Why medical tests don’t always have the answer

When someone comes to see you with a worry about their health, it helps if you can guess what they would like you to do. Often, they’re hoping that you’ll send them for a test. Or even several tests. By “tests”, people rarely mean the simple investigations you can do in clinic: blood sugar levels, oxygen saturations, a urine dipstick. These never seem to inspire as much confidence as X-rays or blood tests, or anything involving a consent form. While many people hate hospitals – anxiety, fuss, too hot, too busy – some greet the prospect of an X-ray with beaming relief. Nothing could be more popular – except for a CT scan. You can almost see people thinking: “At last – answers! Results!” There is no doubt medical investigations are potentially invaluable. So why are we always withholding them, a patient with backache asked me. Why not do some tests, if we have so many available?

No medical system in the world is more committed to testing than America’s (because nowhere in the world is more litigious). But recently The American Board of Internal Medicine Foundation issued a list of 45 investigations it considered unnecessary. It states, very clearly: do not do ECGs on patients unless they have chest pain or significant risk factors for heart disease; do not perform MRI or CT scans on patients with straightforward back pain; do not do CT scans on patients with uncomplicated headaches, or on patients who have had a single black-out, or faint; and not everyone needs a chest X-ray before they have an operation.

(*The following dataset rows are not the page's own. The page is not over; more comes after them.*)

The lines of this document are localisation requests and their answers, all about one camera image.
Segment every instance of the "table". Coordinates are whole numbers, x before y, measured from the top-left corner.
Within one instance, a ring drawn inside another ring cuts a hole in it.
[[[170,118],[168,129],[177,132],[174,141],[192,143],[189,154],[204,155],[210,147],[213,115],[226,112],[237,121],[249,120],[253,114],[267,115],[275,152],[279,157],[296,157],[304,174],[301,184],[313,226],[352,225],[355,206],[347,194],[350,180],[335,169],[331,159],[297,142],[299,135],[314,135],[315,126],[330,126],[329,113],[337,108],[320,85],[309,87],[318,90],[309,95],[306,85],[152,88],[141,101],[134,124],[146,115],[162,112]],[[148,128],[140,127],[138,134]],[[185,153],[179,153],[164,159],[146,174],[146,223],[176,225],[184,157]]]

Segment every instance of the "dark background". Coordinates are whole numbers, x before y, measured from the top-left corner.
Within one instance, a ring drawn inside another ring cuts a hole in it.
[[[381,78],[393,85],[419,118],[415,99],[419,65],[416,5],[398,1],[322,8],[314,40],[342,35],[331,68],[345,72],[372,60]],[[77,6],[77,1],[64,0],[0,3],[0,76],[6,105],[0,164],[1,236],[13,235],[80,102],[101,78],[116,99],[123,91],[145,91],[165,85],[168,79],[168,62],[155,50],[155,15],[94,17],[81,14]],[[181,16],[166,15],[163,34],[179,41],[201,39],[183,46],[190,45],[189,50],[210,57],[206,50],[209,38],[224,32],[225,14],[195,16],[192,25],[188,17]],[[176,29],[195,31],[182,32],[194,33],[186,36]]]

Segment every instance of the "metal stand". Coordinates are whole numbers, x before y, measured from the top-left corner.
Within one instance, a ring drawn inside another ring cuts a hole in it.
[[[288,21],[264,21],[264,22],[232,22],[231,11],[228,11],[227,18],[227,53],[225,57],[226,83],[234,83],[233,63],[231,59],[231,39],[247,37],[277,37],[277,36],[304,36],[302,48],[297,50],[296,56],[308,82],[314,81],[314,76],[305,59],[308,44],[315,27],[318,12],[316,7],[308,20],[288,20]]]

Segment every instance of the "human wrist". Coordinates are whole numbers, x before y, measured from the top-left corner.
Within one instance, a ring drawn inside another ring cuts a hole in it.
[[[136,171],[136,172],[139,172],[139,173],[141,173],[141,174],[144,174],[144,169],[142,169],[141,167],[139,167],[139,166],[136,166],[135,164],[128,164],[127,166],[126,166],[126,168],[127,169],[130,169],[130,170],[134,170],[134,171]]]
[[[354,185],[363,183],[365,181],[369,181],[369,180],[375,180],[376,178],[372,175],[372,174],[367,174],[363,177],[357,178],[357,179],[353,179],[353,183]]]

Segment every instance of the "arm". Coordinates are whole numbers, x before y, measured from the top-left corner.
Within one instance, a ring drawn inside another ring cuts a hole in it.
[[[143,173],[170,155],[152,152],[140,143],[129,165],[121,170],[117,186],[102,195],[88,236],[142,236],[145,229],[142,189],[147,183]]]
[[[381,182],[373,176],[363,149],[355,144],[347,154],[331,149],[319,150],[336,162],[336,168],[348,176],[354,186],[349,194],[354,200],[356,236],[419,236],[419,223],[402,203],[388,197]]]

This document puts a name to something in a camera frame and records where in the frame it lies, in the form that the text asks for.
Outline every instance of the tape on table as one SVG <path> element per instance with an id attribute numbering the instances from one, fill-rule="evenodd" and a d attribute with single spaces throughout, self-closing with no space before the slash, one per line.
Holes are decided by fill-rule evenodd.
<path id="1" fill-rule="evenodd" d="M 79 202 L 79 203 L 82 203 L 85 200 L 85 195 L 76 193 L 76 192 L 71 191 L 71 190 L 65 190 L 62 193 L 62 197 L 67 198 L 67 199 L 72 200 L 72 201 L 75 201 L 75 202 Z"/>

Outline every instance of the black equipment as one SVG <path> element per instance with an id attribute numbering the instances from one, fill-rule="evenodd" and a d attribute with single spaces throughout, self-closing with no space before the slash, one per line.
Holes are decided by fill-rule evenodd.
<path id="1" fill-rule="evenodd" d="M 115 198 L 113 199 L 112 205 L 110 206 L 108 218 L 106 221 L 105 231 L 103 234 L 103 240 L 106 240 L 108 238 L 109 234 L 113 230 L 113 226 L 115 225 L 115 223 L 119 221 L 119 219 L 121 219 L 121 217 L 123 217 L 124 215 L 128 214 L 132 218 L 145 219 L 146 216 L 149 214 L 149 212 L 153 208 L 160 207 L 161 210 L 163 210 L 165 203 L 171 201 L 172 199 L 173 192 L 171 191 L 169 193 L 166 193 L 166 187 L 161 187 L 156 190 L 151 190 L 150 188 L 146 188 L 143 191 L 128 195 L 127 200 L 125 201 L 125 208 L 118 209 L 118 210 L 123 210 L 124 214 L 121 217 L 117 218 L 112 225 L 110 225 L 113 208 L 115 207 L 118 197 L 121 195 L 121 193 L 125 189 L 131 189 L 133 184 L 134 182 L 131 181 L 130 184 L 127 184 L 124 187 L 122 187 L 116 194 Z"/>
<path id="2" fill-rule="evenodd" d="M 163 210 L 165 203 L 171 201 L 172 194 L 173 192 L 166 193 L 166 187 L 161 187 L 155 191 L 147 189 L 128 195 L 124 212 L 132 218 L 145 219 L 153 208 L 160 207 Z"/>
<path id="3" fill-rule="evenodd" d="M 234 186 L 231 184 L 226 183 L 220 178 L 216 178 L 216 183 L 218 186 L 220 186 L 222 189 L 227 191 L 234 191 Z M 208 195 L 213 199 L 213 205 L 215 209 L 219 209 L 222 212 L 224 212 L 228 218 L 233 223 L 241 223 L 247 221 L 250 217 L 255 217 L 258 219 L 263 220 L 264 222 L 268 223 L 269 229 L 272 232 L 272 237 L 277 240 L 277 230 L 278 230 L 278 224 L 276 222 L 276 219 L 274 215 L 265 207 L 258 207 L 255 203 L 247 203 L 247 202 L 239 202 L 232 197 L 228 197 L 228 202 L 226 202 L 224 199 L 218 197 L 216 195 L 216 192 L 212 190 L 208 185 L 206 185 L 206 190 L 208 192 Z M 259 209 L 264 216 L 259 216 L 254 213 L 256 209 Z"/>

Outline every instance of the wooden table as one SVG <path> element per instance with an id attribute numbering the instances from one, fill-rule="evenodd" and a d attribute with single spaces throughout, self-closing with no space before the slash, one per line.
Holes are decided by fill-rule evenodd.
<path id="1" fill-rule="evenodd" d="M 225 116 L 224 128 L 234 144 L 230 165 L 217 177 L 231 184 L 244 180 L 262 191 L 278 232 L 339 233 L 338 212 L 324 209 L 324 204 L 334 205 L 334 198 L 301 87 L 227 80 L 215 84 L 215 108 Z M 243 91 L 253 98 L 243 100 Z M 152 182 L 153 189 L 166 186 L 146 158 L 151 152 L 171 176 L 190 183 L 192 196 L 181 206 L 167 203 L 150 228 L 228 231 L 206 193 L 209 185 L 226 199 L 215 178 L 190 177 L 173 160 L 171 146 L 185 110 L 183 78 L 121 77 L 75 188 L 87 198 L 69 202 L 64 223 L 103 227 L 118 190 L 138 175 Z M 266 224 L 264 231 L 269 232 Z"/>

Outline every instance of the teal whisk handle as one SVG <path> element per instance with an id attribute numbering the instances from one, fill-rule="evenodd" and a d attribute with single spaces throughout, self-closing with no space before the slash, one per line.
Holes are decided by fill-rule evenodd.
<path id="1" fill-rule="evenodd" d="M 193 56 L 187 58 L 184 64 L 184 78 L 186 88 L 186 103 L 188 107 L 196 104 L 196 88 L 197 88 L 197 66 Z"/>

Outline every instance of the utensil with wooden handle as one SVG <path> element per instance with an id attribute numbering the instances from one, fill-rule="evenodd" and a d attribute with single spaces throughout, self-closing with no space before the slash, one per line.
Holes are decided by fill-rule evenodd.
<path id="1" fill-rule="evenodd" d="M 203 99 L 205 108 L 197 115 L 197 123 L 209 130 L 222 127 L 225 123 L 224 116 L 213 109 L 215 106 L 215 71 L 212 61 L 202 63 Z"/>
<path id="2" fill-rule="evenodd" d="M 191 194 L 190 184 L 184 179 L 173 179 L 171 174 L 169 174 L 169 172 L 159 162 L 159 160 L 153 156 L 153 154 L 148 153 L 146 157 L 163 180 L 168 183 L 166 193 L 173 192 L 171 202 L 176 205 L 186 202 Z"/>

All of these are already best medical practice in the UK, but it is odd and momentarily counter-intuitive to see a list of do nots so clearly spelled out. The temptation is to ask, why not? Surely 46 tests will find 46 problems which medicine can go on and solve?

Unfortunately, they probably won’t. A test is more likely to provide an answer if you’re asking it a question. And you need to have a plan for what you’re going to do with the result. Indiscriminate investigation has many drawbacks. It is expensive and time-consuming and it can get things wrong. It may find a problem that would have resolved on its own in time. The psychological consequences are obvious: the more tests you do, the more worry you generate.

Then there is the drawback of looking for one thing and finding another. If you scrutinise a leaf, it is rarely perfect: it may have blotches, or a ragged edge, or a trail where a snail has gone over it. But none of these necessarily caused the plant to die. It is the same with scans. If you MRI the spine you will often find prolapsed discs. If you X-ray people’s joints there will invariably be signs of arthritis; the bowel is likely to have diverticulae, and the gallbladder is often filled with gallstones. These are all “findings”, but they can be symptomless and harmless.

But once you know an anomaly is there, it’s hard not to see it as the cause of all trouble, and even harder not to start treating it. And once you’ve started on treatment it is difficult to go backwards (especially if your treatment involves an operation). This is without even considering the potential harm caused by the tests themselves. Most medical imaging has risks, exposing you to radiation, or dye, or powerful magnets. An X-ray of your spine delivers as much radiation as 120 chest X-rays; a CT scan of your chest as much as 400. That is a lot, especially if your findings are not going to change what you do next. Which is why tests need to follow the same rule as the rest of medicine: first, do no harm.